Last modified: 05 December 2014

Saltmarsh, mudflats and creeks, Titchwell Marsh

Coastal saltmarsh at Titchwell helped protect the reserve from the impact of the storm surge

Image: Andy Hay

Work to repair and improve sea defences at Titchwell Marsh nature reserve has been completed one year after the largest storm surge event in more than 60 years hit the North Norfolk Coast.

Thanks to £15,000 from Norfolk County Council’s Coastal Fund and £3,000 each from The Paul Bassham Charitable Trust and The Lesley Mary Carter Charitable Trust, together with money donated by RSPB members to a national storm surge appeal which raised £185,000, the RSPB has been able to reinforce the sea wall against erosion after the battering it received during the storm surge last December.
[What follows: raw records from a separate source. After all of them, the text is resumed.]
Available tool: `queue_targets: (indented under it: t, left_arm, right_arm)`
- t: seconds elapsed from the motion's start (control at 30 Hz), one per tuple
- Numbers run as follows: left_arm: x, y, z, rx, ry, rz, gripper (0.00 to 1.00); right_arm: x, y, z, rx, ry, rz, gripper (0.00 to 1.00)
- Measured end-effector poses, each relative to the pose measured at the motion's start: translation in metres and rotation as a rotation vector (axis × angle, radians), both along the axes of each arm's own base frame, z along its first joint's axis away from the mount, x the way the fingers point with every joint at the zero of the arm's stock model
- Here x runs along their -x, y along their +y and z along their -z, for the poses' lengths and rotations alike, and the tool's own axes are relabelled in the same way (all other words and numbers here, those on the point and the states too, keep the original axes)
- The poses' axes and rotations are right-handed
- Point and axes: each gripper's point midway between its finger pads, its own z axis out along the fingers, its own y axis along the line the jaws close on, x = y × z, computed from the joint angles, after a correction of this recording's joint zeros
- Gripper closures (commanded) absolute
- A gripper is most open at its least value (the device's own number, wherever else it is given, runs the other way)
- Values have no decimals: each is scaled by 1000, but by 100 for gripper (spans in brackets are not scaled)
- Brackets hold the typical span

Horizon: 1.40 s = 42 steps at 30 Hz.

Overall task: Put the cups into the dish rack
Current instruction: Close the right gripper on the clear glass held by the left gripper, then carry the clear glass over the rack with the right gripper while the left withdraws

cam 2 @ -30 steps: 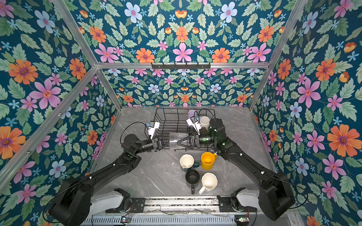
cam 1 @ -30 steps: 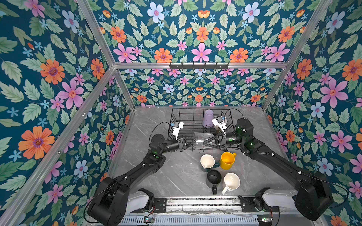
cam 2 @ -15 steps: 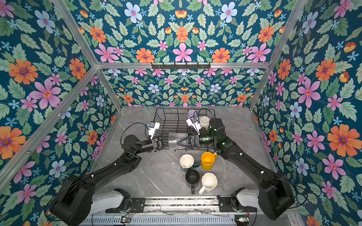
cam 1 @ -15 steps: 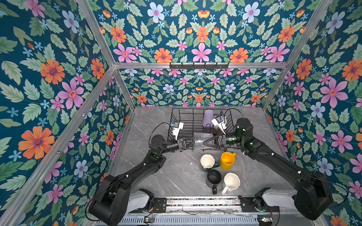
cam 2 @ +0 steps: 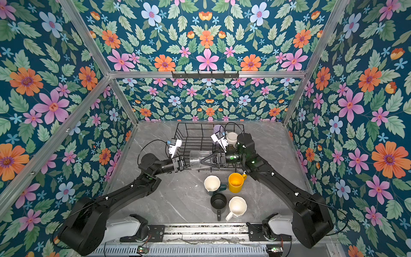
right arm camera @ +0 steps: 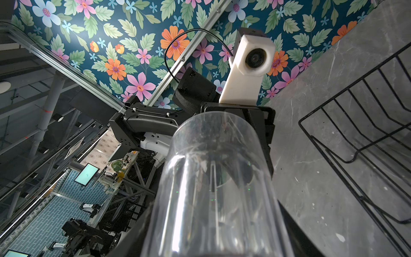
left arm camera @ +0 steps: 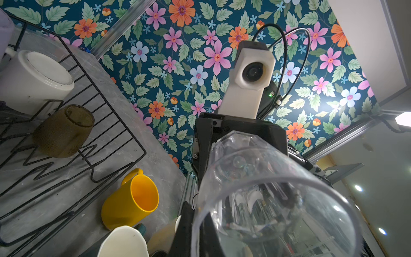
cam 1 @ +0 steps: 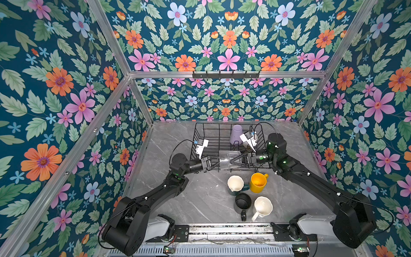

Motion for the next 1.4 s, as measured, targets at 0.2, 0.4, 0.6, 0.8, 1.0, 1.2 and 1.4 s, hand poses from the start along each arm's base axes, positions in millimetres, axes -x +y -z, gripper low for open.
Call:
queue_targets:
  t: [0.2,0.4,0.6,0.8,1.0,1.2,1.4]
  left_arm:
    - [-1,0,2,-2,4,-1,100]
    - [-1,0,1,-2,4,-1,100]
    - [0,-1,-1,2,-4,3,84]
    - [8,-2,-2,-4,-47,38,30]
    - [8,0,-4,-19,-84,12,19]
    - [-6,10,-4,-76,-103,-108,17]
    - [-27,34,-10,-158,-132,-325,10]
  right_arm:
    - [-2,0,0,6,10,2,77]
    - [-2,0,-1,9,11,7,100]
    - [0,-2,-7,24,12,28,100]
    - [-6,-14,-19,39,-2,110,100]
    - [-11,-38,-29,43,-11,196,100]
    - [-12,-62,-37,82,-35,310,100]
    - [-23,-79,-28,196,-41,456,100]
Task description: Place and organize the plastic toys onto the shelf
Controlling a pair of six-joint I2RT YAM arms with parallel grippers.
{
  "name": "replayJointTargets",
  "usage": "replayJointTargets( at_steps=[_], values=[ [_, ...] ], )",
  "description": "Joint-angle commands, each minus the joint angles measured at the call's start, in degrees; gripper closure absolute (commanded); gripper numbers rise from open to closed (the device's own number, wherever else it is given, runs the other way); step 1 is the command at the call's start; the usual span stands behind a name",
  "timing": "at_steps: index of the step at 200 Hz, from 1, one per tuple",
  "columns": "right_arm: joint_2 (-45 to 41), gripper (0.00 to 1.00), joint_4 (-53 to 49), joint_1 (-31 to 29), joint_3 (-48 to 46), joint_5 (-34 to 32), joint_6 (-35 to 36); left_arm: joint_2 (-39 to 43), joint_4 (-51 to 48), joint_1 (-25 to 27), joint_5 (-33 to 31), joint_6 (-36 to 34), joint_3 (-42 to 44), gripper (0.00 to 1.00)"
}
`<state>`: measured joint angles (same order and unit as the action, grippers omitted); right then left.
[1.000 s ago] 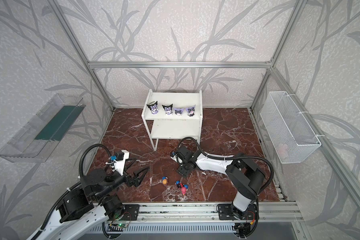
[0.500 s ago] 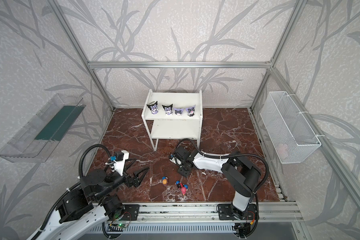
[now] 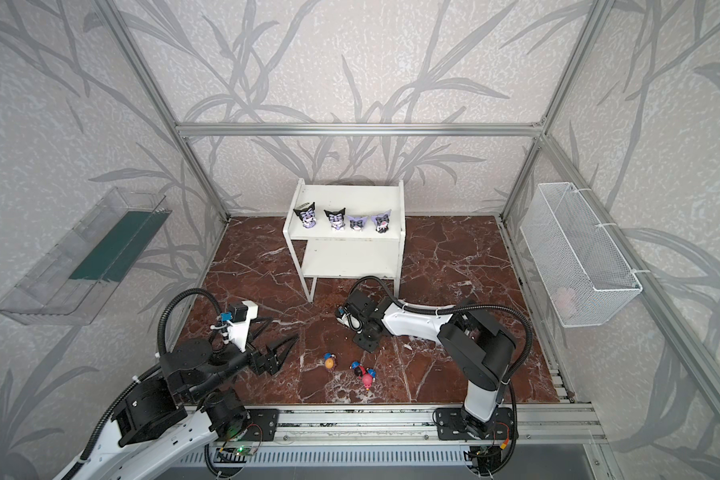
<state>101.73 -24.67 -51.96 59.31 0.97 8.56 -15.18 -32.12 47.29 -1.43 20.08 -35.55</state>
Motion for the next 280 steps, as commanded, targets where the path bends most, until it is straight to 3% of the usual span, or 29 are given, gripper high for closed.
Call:
replayJointTargets(
  at_steps=[1,45,92,131,158,183,280],
  values=[
    [0.48,0.57,-1.94,-0.33,1.4,-0.18,-0.37,0.6,-0.4,0.2,-0.52,-0.56,-0.48,0.0],
    [-0.39,0.67,-1.57,-0.32,1.42,-0.93,-5.81,0.7,-0.31,0.28,-0.5,-0.56,-0.48,0.0],
    [-3.58,0.7,-0.99,0.46,-3.84,-7.8,-24.23,0.64,-0.06,0.37,0.03,-0.48,-0.31,0.0],
    [-8.33,0.68,-0.23,-0.31,-7.52,-8.82,-33.06,0.09,0.52,0.38,0.99,-0.48,-0.22,0.0],
    [-9.61,0.44,-0.26,-0.59,-7.18,-7.21,-34.49,0.0,0.64,0.43,1.12,-0.57,-0.21,0.0],
    [-12.32,0.33,-0.69,-0.34,-7.45,-9.05,-33.86,-0.02,0.65,0.4,1.21,-0.48,-0.17,0.0],
    [-17.15,0.31,0.51,4.58,-11.81,-9.18,-32.51,-0.29,1.01,0.41,1.1,-0.55,-0.05,0.0]
  ],
)
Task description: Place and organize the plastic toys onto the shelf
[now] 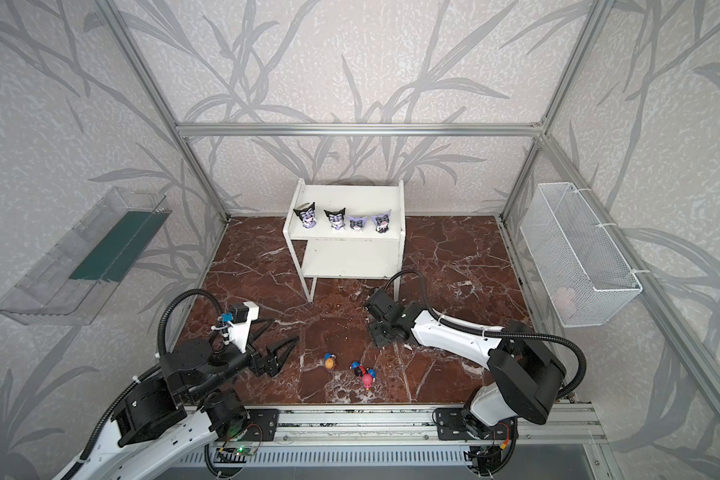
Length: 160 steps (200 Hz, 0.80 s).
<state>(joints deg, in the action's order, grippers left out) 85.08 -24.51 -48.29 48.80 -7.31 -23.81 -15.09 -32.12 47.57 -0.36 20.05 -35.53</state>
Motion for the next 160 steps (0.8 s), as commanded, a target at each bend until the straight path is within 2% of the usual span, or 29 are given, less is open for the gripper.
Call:
replayJointTargets(
  at_steps=[1,160],
  values=[
    [-0.47,0.31,0.39,0.91,-1.32,-0.88,-0.12,-0.38,1.01,0.09,0.02,-0.54,-0.07,0.0],
    [5.86,0.31,7.01,0.92,-1.77,5.46,-0.3,-0.28,1.01,0.09,0.4,-0.54,-0.11,0.0]
  ],
)
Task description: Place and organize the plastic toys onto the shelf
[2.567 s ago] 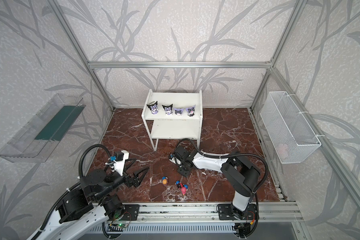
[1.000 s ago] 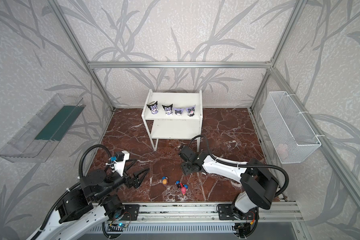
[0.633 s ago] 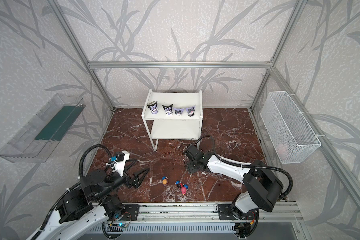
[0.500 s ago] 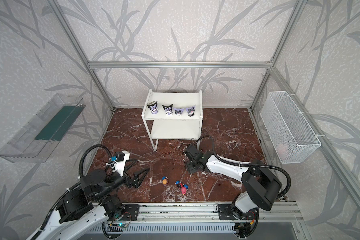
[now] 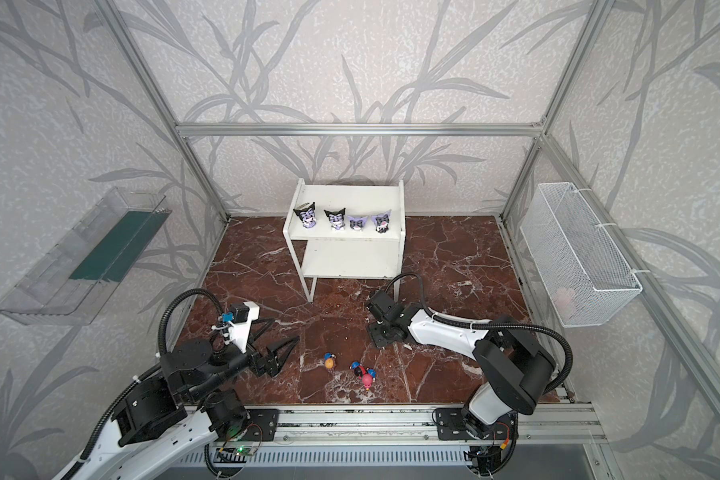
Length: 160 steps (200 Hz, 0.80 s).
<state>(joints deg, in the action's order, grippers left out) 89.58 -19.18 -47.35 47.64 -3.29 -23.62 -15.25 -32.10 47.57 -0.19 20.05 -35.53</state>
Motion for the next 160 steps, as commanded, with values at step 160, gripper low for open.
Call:
replayJointTargets(
  at_steps=[160],
  values=[
    [-5.87,0.3,2.39,2.03,-3.56,-1.38,-2.45,-0.54,1.24,0.1,0.54,-0.7,-0.06,0.0]
  ],
)
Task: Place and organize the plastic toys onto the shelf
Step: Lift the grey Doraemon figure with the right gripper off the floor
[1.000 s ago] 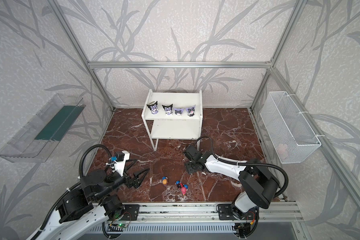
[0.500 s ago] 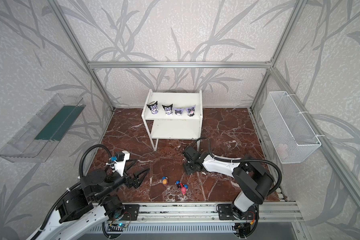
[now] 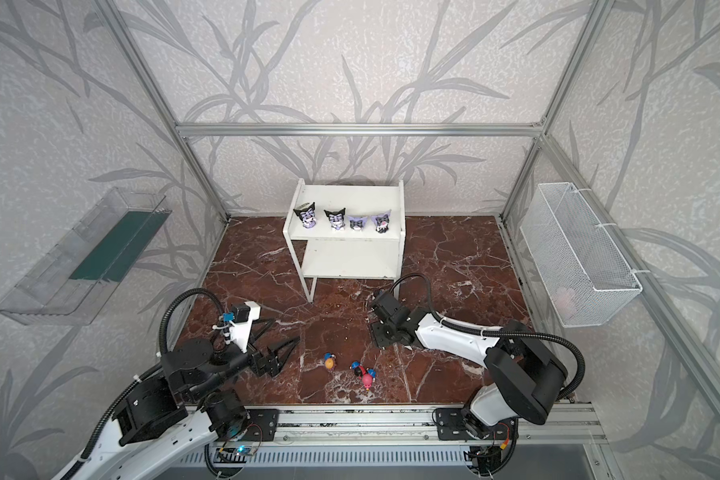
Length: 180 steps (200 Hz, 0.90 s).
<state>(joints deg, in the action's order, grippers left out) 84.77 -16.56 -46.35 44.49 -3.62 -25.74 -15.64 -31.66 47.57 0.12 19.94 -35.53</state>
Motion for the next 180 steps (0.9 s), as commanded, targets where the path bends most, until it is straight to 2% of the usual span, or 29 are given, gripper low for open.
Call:
replayJointTargets(
  at_steps=[1,71,180],
  values=[
    [-1.04,0.3,-0.23,1.1,-0.39,-1.0,-0.3,-0.16,0.85,0.13,0.23,-0.6,-0.06,0.0],
    [0.98,0.3,0.61,2.58,-0.57,-0.13,0.41,-0.17,0.73,0.07,0.21,-0.65,-0.07,0.0],
    [5.8,0.3,3.43,0.76,0.31,3.62,-0.55,0.11,0.72,0.12,0.41,-0.61,-0.16,0.0]
  ],
)
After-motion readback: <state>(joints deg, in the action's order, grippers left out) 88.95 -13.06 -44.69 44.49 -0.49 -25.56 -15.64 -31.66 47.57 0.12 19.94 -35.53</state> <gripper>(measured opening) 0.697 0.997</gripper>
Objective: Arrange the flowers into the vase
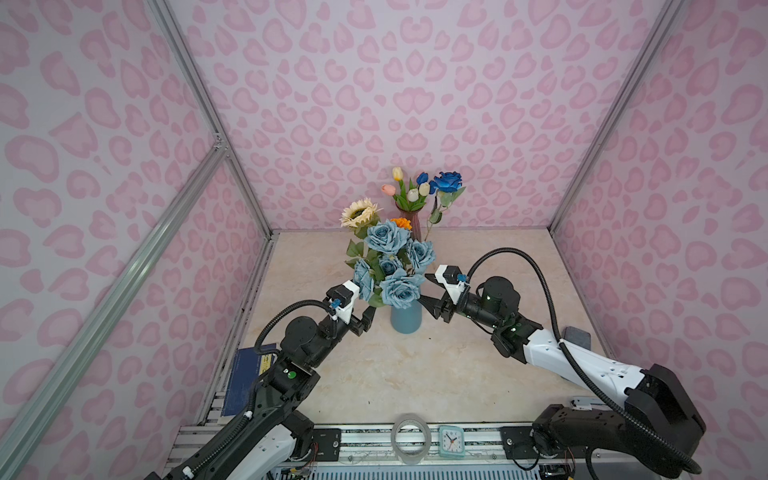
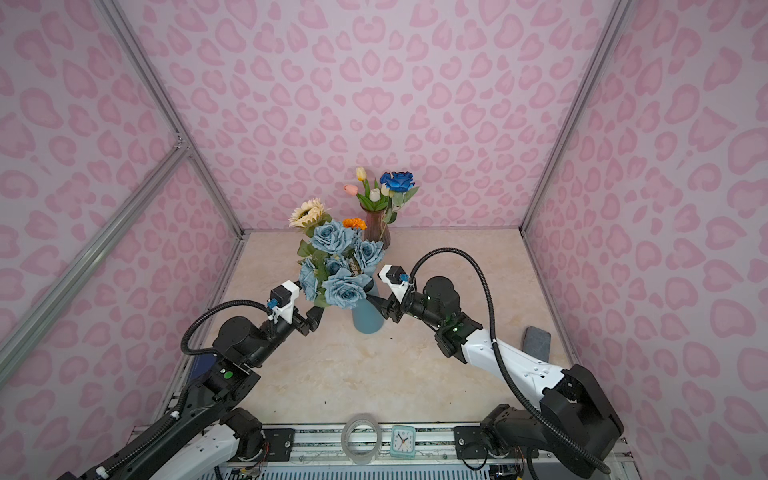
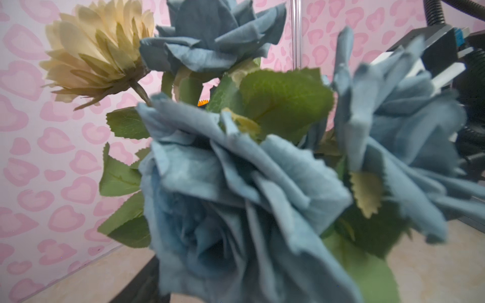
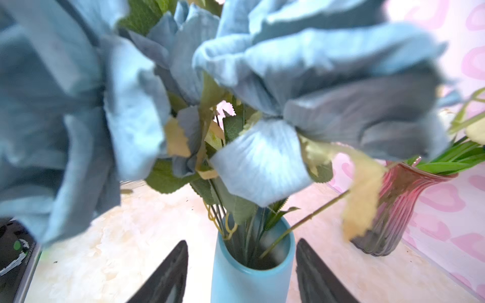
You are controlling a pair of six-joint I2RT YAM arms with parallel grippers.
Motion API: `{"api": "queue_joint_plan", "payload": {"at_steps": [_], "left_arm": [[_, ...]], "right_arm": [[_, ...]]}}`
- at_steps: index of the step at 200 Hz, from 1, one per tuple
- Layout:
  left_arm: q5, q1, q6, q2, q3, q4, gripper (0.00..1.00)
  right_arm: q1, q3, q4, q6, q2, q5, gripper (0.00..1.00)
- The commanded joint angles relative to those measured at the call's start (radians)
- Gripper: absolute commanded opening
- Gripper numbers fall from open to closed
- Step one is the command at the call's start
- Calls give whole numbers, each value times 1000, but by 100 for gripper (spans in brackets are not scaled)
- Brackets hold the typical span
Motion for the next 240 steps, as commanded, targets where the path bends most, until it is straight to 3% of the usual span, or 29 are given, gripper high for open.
{"api": "queue_joint_plan", "payload": {"at_steps": [1,52,107,116,240], "left_arm": [[-13,1,9,-6,1,44,73],[-18,1,2,-45,-19,6,73],[-50,1,1,-75,-41,-13,74],[-47,1,3,-70,-37,-15,74],[-6,1,14,-17,-17,3,74]], "right_arm": [[-2,-35,14,-18,-17,29,70],[-16,-107,124,1,18,-8,83],[-22,-57,210,37,166,-60,90],[-22,-49,222,39,184,-61,97],[-23,80,337,37,397,-74,97]]}}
The storm, which caused extensive flooding up and down the Norfolk and Suffolk coasts, damaging thousands of properties, had a big impact on many coastal nature reserves and important wildlife habitats.

Only the completion of coastal realignment work carried out in 2011 saved Titchwell’s important freshwater reedbeds, where bitterns, marsh harriers, avocets and bearded tits nest, from being inundated by the sea.

By moving the nature reserve’s main sea wall further inland the Titchwell Marsh Coastal Change Project created a coastal saltmarsh to act as a buffer to absorb and dissipate the sea’s energy and gave the seawater somewhere to go. The sea wall was also reinforced and made taller so that when the tidal surge caused by last December’s storm reached the wall the sea was kept out, with only a small amount of seawater “over-topping”. (note 1.)

Natural coastal features like saltmarshes, sand dunes and shingle banks can all help to reduce the impact of coastal flooding at the same time as providing important habitats for wildlife.

At the time, RSPB Futurescape Officer Lotte Large wrote: “last night nature helped protect us from the storm”.

One year on, Laurence Rose, the RSPB’s Senior Sites Manager at Titchwell Marsh, said, “This year’s repairs and the increasing protection provided by the saltmarsh as it matures, should ensure that Titchwell remains a safe home for rare wildlife, as well as a place for people to come and enjoy seeing birds, otters and water voles, for many years to come.”